Exercise directions: Start at the line in the entries below that contains "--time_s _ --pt", stop at the line that contains "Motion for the", and output exactly the lines in that span, both ends included.

(Stored items)
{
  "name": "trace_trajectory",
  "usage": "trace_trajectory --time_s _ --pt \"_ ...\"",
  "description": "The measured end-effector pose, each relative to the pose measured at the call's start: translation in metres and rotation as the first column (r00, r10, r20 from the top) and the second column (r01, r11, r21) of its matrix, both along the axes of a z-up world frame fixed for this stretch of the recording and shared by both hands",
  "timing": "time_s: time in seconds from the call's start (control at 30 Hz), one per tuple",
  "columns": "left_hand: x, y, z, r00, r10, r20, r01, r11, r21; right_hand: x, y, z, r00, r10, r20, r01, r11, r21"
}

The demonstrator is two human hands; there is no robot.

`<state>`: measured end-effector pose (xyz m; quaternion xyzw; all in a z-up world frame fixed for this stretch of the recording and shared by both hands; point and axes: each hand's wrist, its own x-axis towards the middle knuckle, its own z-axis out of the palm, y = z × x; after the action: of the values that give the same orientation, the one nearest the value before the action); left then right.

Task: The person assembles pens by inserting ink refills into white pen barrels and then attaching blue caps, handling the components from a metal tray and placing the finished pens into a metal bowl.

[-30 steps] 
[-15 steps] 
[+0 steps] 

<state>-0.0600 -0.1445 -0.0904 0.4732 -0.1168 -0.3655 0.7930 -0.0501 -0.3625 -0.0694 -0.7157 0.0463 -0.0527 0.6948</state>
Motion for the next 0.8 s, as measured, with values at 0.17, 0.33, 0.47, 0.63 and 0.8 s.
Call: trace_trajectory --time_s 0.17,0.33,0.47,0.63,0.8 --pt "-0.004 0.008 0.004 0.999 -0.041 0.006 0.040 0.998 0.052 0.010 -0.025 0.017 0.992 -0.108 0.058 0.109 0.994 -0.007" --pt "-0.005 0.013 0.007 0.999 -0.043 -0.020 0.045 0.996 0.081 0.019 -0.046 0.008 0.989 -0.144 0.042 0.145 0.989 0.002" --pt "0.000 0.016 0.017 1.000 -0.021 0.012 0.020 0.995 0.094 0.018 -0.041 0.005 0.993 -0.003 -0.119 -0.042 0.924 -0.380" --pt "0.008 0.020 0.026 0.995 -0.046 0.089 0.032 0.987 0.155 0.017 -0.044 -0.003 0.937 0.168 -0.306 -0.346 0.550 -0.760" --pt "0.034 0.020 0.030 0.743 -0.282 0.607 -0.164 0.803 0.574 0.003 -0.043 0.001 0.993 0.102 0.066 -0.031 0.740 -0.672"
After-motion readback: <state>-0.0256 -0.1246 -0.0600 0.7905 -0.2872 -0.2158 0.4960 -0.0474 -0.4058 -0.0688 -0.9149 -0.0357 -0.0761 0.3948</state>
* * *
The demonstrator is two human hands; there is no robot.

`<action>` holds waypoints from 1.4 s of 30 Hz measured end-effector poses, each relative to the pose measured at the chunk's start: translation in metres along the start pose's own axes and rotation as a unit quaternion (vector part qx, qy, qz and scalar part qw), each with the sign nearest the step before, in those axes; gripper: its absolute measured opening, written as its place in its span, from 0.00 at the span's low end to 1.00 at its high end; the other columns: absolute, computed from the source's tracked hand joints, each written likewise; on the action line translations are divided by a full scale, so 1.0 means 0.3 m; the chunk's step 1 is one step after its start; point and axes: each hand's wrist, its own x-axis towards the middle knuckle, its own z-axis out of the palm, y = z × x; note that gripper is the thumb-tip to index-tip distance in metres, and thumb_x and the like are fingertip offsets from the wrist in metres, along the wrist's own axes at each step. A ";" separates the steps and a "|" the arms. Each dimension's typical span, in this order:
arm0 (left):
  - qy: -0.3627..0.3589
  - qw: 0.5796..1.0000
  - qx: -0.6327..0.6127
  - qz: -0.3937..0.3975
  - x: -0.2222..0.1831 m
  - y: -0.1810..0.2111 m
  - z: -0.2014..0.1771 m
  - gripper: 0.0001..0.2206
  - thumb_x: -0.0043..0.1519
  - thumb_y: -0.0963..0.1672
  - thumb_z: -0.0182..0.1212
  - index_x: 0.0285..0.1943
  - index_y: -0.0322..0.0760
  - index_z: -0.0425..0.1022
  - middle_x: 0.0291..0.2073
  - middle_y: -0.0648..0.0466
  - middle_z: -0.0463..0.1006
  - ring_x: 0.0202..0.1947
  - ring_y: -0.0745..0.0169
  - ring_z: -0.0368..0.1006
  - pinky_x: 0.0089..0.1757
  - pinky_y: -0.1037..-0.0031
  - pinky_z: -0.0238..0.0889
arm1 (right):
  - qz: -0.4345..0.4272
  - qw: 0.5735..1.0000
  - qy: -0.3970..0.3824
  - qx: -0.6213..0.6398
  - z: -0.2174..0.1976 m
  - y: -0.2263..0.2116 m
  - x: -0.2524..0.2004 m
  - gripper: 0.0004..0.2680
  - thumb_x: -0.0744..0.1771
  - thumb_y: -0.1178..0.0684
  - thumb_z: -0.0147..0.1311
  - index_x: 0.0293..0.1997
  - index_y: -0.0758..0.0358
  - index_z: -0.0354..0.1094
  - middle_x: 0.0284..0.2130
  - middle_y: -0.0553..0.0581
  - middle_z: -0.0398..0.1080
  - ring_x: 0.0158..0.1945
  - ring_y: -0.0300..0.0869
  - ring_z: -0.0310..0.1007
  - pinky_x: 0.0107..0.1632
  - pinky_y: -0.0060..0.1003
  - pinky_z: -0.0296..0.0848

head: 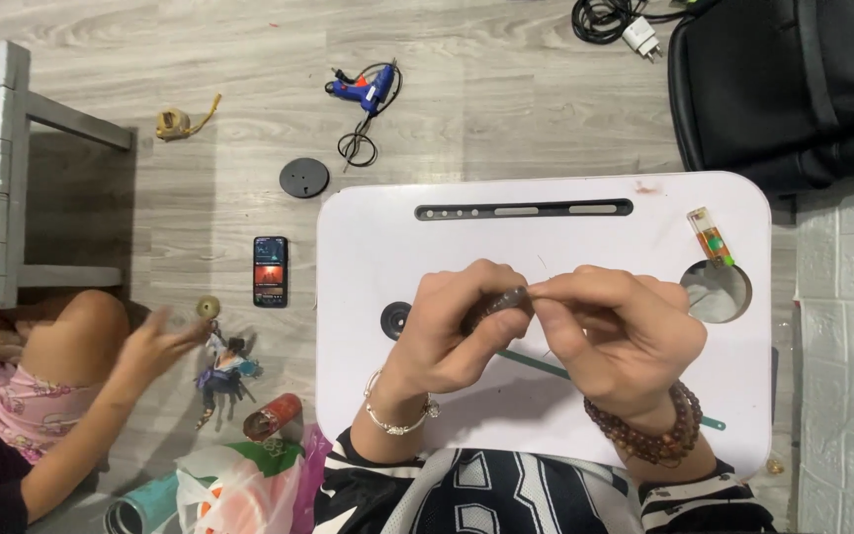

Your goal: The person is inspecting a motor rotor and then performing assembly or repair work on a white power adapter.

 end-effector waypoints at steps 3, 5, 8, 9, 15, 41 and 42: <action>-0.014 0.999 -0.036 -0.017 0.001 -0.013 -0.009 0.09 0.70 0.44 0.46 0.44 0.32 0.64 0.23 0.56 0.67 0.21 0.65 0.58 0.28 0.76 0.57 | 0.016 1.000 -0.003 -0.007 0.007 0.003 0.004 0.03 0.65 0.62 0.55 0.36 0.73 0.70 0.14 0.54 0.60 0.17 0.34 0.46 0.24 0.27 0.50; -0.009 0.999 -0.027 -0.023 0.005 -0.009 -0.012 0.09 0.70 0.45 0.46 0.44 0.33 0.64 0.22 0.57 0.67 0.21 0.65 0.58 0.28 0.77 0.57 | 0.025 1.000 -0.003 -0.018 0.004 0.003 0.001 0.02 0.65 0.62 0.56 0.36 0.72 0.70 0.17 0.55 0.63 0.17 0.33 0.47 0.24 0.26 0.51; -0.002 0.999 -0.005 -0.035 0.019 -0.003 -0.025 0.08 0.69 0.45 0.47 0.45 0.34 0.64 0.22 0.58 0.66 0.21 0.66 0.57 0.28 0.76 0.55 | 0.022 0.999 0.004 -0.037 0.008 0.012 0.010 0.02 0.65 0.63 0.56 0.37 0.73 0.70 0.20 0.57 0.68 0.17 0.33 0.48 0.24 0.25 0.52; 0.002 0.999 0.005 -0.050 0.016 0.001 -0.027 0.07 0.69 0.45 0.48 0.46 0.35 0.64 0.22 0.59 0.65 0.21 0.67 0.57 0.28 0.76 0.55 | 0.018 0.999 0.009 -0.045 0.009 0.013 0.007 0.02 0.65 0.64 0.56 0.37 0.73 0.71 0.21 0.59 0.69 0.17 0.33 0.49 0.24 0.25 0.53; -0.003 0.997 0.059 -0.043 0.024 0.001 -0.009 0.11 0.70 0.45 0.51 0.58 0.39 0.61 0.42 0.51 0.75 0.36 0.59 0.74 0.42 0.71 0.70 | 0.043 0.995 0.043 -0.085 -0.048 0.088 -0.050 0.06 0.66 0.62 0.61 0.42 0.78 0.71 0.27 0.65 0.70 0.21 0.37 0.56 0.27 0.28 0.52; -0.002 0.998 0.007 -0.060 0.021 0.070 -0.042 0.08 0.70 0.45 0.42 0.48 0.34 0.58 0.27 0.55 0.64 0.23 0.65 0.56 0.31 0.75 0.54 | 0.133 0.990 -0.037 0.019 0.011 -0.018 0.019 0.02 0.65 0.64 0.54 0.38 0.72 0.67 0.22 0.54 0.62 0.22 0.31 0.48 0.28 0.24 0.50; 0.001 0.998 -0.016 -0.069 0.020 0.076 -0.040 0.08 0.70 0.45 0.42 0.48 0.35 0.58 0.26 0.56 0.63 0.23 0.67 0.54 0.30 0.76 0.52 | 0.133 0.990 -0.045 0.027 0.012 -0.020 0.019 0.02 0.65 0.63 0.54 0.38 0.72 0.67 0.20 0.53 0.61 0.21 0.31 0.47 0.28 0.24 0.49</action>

Exercise solution:
  "usage": "trace_trajectory --time_s _ --pt \"_ ...\"",
  "description": "The measured end-effector pose, each relative to the pose measured at the call's start: translation in metres and rotation as the first column (r00, r10, r20 from the top) and the second column (r01, r11, r21) of its matrix, both along the axes of a z-up world frame fixed for this stretch of the recording and shared by both hands",
  "timing": "time_s: time in seconds from the call's start (control at 30 Hz), one per tuple",
  "columns": "left_hand: x, y, z, r00, r10, r20, r01, r11, r21; right_hand: x, y, z, r00, r10, r20, r01, r11, r21"
}

The demonstrator is two human hands; there is no robot.

`<state>`: measured end-effector pose (xyz m; quaternion xyzw; all in a z-up world frame fixed for this stretch of the recording and shared by both hands; point and axes: each hand's wrist, its own x-axis towards the middle knuckle, its own z-axis out of the palm, y = z × x; after the action: of the values that give the same orientation, the one nearest the value before the action); left then right.

Task: The person assembles pens by inserting ink refills into white pen barrels and then attaching blue caps, handling the components from a metal tray and placing the finished pens into a metal bowl.

[-30 steps] 
[-15 steps] 
[+0 steps] 

<state>-0.0600 -0.1445 -0.0904 0.4732 -0.1168 -0.3655 0.7930 -0.0501 -0.3625 -0.0694 -0.7157 0.0463 -0.0527 0.6948</state>
Motion for the next 0.8 s, as measured, with values at 0.17, 0.33, 0.47, 0.63 and 0.8 s.

This completes the output.